### Work instruction
Report each line of the entries below that has the word "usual" in it.

(Saved entries)
------------------------------
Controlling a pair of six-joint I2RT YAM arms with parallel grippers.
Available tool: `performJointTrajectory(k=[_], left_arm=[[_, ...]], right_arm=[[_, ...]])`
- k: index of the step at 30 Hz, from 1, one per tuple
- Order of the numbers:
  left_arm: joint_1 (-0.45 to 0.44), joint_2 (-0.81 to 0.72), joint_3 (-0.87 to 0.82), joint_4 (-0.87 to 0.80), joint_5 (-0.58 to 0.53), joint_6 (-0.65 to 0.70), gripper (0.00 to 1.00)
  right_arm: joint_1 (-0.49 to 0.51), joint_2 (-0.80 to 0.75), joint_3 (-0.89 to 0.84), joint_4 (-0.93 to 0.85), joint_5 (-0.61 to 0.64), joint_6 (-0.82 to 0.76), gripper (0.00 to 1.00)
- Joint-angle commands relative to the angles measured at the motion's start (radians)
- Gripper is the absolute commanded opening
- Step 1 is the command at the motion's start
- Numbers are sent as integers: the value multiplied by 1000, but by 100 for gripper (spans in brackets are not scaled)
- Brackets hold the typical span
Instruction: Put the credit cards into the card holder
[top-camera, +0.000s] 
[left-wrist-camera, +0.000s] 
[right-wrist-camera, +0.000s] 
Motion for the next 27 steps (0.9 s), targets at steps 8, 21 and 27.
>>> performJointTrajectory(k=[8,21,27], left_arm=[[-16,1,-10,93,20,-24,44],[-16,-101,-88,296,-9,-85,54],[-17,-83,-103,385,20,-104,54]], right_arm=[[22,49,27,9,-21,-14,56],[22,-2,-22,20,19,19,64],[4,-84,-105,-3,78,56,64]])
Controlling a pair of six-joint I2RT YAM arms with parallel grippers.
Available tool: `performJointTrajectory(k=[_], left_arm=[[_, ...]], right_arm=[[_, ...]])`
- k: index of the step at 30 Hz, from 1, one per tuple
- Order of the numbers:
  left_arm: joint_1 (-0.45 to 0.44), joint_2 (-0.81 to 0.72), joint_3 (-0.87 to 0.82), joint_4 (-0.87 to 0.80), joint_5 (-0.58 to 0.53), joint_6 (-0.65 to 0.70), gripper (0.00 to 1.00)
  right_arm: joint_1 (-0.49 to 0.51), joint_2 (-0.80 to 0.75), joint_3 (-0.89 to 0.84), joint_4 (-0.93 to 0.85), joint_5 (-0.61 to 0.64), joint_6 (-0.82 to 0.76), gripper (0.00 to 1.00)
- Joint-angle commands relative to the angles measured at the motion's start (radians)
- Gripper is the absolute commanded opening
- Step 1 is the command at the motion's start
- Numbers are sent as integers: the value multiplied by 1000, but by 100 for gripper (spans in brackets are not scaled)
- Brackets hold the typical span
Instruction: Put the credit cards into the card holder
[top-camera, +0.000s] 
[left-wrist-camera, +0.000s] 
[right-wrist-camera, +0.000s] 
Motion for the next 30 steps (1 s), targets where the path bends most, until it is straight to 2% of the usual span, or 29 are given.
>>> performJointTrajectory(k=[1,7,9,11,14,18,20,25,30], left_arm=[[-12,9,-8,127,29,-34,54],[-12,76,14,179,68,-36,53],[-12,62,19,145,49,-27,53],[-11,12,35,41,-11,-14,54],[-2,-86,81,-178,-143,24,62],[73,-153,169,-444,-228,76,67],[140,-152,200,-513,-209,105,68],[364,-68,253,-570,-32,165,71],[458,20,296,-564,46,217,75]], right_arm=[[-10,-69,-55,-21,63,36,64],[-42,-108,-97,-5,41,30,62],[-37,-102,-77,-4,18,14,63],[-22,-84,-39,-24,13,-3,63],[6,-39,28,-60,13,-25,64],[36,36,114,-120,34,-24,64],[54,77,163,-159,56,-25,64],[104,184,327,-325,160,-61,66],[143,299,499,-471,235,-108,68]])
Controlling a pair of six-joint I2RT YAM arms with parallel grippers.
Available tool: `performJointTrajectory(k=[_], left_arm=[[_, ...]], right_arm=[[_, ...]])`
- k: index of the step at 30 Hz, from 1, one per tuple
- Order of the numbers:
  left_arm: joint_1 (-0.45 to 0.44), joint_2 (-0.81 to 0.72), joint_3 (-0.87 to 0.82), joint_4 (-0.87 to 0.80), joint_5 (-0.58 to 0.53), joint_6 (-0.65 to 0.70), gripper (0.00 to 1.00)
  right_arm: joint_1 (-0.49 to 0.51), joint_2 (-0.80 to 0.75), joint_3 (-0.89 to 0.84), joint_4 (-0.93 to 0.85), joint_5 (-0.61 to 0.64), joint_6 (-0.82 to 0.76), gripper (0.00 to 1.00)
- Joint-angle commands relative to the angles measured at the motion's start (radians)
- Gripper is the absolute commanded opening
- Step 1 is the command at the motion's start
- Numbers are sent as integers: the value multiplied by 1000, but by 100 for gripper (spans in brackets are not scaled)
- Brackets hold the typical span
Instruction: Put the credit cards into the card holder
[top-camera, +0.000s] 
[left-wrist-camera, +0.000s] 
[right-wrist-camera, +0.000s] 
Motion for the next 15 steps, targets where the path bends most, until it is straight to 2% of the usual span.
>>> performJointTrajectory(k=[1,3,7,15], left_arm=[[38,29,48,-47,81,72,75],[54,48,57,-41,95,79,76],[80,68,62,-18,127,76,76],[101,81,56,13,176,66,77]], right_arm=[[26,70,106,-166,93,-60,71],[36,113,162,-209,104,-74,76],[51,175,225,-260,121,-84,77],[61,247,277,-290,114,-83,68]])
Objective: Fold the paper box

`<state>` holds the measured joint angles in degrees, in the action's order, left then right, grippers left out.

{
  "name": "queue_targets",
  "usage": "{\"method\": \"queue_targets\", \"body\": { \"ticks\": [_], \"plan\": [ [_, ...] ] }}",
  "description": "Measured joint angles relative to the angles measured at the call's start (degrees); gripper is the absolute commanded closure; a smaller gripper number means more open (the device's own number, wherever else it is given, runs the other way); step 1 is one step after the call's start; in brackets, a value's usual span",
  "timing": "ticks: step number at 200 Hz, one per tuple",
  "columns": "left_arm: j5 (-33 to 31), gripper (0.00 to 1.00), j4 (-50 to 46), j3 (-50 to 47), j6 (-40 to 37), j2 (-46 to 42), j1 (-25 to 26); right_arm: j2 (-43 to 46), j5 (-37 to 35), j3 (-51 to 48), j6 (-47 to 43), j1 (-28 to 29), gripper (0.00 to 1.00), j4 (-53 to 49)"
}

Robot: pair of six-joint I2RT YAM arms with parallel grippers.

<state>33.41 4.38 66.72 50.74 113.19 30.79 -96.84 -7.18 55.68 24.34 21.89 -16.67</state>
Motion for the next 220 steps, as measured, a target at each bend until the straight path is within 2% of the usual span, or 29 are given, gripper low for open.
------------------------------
### Answer to the exercise
Motion for the next 30 steps (1 s), targets where the path bends most, until it is straight to 2% of the usual span, or 29 are given.
Motion for the next 15 steps, targets where the path bends most, until it is straight to 2% of the usual span.
  "description": "Measured joint angles relative to the angles measured at the call's start (degrees); gripper is the absolute commanded closure; a smaller gripper number means more open (the device's own number, wherever else it is given, runs the other way); step 1 is one step after the call's start; in brackets, a value's usual span",
Motion for the next 220 steps, as measured, a target at each bend until the straight path is within 2% of the usual span, or 29 are given, gripper low for open.

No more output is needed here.